Я боюсь. Неужели я всегда буду один? Мне только пятнадцать. Может, папа тоже поблекнет, перестанет быть живым. Может, и я перестану быть живым? Я не знаю, что делать дальше. Как будто все эти недели над нами нависала огромная волна, и вот она обрушилась на нас, и я тону. Как-то я видел фильм о людях, которые занимались серфингом, и на них обрушилась волна, она все швыряла и швыряла их, так что они закрутились в ней и не могли сделать глоток воздуха или найти опору. Вот так и я сейчас чувствую себя, как будто волна швыряет меня, а я не могу вынырнуть, не могу вздохнуть.
Думаю, именно сейчас искусству и полагается меня спасать. Предполагается, что я стану потрясающим художником, потому что я прохожу через эту трагедию, а это и порождает великое искусство, когда ты проходишь через что-то ужасное, и у тебя есть оно, которое помогает тебе выразить себя, но я не думаю, что это есть внутри меня. Я чувствую, что даже искусство у меня отняли. Хотя я и нарисовал один из последних моментов маминой жизни. Как папа сидел рядом с ней. Ждал. И понимал.
Почему они не сказали мне? Почему вели себя так, как будто ничего не случилось, пока не стало слишком поздно? Я чувствую, что меня лишили шанса проститься с ней. Я бы... Не знаю, что бы я сделал. Проводил бы с ней больше времени. Больше бы любил ее. А теперь ничего не осталось. Я не знаю. Что делать.
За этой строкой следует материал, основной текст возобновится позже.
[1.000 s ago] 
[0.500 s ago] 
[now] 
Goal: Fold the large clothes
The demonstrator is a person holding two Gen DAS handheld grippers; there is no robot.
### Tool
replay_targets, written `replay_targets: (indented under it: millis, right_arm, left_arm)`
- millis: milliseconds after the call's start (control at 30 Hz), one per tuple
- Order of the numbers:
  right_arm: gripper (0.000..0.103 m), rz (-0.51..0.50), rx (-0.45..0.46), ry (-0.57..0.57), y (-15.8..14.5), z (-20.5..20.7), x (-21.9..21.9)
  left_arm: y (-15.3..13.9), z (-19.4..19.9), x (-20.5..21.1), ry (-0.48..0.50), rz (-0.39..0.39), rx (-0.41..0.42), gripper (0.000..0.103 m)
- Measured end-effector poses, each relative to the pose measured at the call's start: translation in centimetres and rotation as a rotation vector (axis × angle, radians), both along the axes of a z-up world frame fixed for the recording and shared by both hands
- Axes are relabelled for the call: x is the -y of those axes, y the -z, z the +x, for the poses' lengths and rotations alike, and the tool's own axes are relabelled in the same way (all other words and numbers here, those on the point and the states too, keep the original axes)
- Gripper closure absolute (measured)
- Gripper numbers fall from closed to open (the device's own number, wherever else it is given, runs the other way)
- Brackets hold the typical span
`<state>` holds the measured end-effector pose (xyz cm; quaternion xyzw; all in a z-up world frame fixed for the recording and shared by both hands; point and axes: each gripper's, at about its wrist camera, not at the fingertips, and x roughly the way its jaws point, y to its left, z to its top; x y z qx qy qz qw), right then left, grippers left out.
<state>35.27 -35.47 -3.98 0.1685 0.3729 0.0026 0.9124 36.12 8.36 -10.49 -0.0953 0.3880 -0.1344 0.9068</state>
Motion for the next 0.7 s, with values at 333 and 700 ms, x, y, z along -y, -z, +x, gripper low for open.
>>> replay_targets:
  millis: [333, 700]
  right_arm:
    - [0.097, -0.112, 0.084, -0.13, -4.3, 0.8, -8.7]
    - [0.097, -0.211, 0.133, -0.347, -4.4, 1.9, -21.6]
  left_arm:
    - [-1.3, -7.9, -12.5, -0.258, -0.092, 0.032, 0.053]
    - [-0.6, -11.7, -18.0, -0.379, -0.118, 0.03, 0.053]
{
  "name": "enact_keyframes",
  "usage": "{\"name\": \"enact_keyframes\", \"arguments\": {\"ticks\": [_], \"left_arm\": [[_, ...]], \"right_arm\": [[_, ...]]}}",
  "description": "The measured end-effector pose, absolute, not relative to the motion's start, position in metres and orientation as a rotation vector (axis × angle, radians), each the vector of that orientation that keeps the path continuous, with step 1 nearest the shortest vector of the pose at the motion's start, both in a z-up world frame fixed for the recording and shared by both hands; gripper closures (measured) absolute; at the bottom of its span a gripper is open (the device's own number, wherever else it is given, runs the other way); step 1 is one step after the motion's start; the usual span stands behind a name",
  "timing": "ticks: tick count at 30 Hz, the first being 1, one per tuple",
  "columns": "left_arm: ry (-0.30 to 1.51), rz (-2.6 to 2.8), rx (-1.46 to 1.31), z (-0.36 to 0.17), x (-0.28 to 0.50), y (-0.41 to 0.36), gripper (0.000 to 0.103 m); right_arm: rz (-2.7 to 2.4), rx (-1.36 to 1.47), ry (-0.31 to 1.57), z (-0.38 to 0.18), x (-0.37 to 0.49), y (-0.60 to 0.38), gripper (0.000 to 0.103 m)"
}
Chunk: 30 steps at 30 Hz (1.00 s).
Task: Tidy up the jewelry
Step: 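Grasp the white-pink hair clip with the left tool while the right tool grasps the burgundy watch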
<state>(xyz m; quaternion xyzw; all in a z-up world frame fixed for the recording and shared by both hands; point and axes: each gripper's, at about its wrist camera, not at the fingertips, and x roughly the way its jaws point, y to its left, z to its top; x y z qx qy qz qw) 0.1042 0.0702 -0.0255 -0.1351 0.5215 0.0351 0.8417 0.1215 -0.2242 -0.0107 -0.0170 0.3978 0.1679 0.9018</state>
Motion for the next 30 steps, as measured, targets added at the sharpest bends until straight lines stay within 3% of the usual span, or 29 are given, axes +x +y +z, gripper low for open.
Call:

Прости за это ужасное письмо,
Кейд.
* * *
У меня перед глазами плясали стены и качался потолок. Слова, которые я написал, расплывались, искривлялись. Я знал, что это было нечестно, но какая-то часть меня, которая отвечала за жизнь, за взросление, за других, за что угодно... была выше моего понимания. Мне не стоило посылать это Эвер, но я все равно собирался это сделать. Мне было нужно, чтобы те чувства, которые я выплеснул на бумагу, находились там, вне меня. То, что я мог писать письма тому, кто не осуждал меня, писал в ответ с сочувствием и дружелюбием, помогало мне быть самим собой, помогало чувствовать, что все хорошо.
Теперь ничего хорошего не было, и мне казалось необходимым послать это письмо Эвер.
Я нашел марки там же, где и всегда, на кухне, в ящике с разными мелочами: ножницами, отверткой Филлипс, разводным ключом, скотчем, разными ключами на цепочке с пластмассовым американским флагом. Осталось шесть марок. В голове у меня промелькнуло яркое воспоминание, ударившее меня, как молоток: всего несколько недель назад мама рылась в этом ящике, что-то искала, по-моему, шестигранный ключ, чтобы починить расшатанную ножку стола, и говорила, что нам нужны еще марки, что она возьмет побольше, когда пойдет на почту в следующий раз. Только этого так и не случилось. Она была слишком больна, чтобы сходить на почту, слишком больна, чтобы даже вставать с кровати, и вот тогда папа и отвез ее в больницу, надеясь на лучшее. Где все и кончилось.